PROBLEM -
What is needed is the whole of the data, set down exactly.

(Data records)
++++++

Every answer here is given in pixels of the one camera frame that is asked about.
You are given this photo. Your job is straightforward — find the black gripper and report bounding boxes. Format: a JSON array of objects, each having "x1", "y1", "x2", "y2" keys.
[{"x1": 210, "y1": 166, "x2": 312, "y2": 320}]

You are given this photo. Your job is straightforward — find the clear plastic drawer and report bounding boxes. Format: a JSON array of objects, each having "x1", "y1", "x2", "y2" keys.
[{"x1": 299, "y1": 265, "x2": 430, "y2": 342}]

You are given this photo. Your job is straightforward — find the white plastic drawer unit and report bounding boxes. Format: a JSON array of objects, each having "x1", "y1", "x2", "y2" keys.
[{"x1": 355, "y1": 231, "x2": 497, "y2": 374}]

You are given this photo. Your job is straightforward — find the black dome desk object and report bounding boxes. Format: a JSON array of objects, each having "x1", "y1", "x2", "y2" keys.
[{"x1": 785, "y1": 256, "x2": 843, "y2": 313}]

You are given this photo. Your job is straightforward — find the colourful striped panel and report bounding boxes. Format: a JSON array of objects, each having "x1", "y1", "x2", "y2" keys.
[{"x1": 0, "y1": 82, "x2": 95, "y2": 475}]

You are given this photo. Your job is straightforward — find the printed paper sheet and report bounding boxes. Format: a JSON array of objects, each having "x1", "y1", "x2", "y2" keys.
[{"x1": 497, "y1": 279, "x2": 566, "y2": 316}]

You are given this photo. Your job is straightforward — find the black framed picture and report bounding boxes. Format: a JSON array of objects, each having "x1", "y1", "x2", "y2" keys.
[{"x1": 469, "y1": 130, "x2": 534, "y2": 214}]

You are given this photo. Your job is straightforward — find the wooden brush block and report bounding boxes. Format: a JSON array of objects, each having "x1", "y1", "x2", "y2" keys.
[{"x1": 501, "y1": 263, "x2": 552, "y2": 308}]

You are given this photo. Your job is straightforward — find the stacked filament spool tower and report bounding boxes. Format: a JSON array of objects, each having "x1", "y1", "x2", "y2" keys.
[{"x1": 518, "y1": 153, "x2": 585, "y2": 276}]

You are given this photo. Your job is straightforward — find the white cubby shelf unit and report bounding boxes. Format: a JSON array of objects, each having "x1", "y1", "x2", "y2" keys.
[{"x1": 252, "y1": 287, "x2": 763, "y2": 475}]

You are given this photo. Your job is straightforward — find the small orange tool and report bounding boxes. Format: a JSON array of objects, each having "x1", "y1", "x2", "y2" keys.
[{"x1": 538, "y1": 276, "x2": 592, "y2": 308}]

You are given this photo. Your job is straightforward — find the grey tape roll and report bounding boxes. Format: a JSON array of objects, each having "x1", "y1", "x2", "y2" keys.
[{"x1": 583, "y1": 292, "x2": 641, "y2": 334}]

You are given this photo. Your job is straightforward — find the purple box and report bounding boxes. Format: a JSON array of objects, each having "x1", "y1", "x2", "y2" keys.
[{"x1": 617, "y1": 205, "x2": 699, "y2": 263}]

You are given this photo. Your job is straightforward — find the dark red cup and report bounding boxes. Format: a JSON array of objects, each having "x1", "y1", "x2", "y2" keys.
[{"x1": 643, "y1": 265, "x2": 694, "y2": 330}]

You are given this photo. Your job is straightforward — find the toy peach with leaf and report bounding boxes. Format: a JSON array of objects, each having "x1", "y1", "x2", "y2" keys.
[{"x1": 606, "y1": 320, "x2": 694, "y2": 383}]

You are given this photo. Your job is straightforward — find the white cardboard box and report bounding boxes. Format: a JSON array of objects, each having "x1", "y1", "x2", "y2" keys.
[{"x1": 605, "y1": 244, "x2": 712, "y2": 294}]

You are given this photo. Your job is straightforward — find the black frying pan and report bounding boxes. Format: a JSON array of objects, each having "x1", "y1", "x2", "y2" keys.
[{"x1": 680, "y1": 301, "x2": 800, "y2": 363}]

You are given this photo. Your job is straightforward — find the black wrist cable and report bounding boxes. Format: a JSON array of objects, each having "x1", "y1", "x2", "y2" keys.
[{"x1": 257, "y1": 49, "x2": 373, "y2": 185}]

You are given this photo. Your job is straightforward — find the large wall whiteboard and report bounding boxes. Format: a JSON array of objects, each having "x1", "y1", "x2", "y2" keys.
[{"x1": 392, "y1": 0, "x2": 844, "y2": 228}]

++++++

RESULT OF THIS EXERCISE -
Every answer here is given in pixels of the one camera frame that is asked about.
You are given this photo. Your job is straightforward — find the black gripper and report bounding boxes. Format: a JSON array of objects, each having "x1", "y1", "x2", "y2" keys.
[{"x1": 210, "y1": 166, "x2": 312, "y2": 320}]

You are given this photo. Your job is straightforward — find the clear plastic drawer and report bounding boxes. Format: a JSON array of objects, each having "x1", "y1", "x2", "y2" keys.
[{"x1": 299, "y1": 265, "x2": 430, "y2": 342}]

You are given this photo. Your job is straightforward — find the white plastic drawer unit and report bounding boxes. Format: a JSON array of objects, each having "x1", "y1", "x2", "y2" keys.
[{"x1": 355, "y1": 231, "x2": 497, "y2": 374}]

You are given this photo. Your job is straightforward — find the black dome desk object and report bounding boxes. Format: a JSON array of objects, each having "x1", "y1", "x2", "y2" keys.
[{"x1": 785, "y1": 256, "x2": 843, "y2": 313}]

You are given this photo. Your job is straightforward — find the colourful striped panel and report bounding boxes. Format: a JSON array of objects, each having "x1", "y1", "x2", "y2" keys.
[{"x1": 0, "y1": 82, "x2": 95, "y2": 475}]

You are given this photo. Your job is straightforward — find the printed paper sheet and report bounding boxes. Format: a JSON array of objects, each having "x1", "y1", "x2", "y2" keys.
[{"x1": 497, "y1": 279, "x2": 566, "y2": 316}]

You are given this photo. Your job is straightforward — find the black framed picture and report bounding boxes. Format: a JSON array of objects, each having "x1", "y1", "x2", "y2" keys.
[{"x1": 469, "y1": 130, "x2": 534, "y2": 214}]

You are given this photo. Your job is straightforward — find the wooden brush block and report bounding boxes. Format: a JSON array of objects, each having "x1", "y1", "x2", "y2" keys.
[{"x1": 501, "y1": 263, "x2": 552, "y2": 308}]

You are given this photo. Your job is straightforward — find the stacked filament spool tower and report bounding boxes. Format: a JSON array of objects, each having "x1", "y1", "x2", "y2" keys.
[{"x1": 518, "y1": 153, "x2": 585, "y2": 276}]

You are given this photo. Your job is straightforward — find the white cubby shelf unit and report bounding boxes. Format: a JSON array of objects, each having "x1", "y1", "x2", "y2" keys.
[{"x1": 252, "y1": 287, "x2": 763, "y2": 475}]

You are given this photo. Your job is straightforward — find the small orange tool and report bounding boxes. Format: a JSON array of objects, each having "x1", "y1", "x2", "y2" keys.
[{"x1": 538, "y1": 276, "x2": 592, "y2": 308}]

You are given this photo. Your job is straightforward — find the grey tape roll and report bounding boxes. Format: a JSON array of objects, each having "x1", "y1", "x2", "y2" keys.
[{"x1": 583, "y1": 292, "x2": 641, "y2": 334}]

You are given this photo. Your job is straightforward — find the purple box and report bounding boxes. Format: a JSON array of objects, each having "x1", "y1", "x2", "y2" keys.
[{"x1": 617, "y1": 205, "x2": 699, "y2": 263}]

You are given this photo. Your job is straightforward — find the dark red cup and report bounding boxes. Format: a JSON array of objects, each having "x1", "y1", "x2", "y2" keys.
[{"x1": 643, "y1": 265, "x2": 694, "y2": 330}]

You are given this photo. Your job is straightforward — find the toy peach with leaf and report bounding boxes. Format: a JSON array of objects, each having "x1", "y1", "x2", "y2" keys.
[{"x1": 606, "y1": 320, "x2": 694, "y2": 383}]

You are given this photo. Your job is straightforward — find the white cardboard box and report bounding boxes. Format: a JSON array of objects, each having "x1", "y1", "x2", "y2" keys.
[{"x1": 605, "y1": 244, "x2": 712, "y2": 294}]

You are given this photo. Your job is straightforward — find the black frying pan and report bounding boxes. Format: a JSON array of objects, each having "x1", "y1", "x2", "y2" keys.
[{"x1": 680, "y1": 301, "x2": 800, "y2": 363}]

You are given this photo. Your job is straightforward — find the black wrist cable and report bounding boxes. Format: a JSON array of objects, each having "x1", "y1", "x2", "y2" keys.
[{"x1": 257, "y1": 49, "x2": 373, "y2": 185}]

You are given this photo. Your job is straightforward — find the large wall whiteboard and report bounding boxes. Format: a JSON array of objects, each having "x1", "y1", "x2", "y2" keys.
[{"x1": 392, "y1": 0, "x2": 844, "y2": 228}]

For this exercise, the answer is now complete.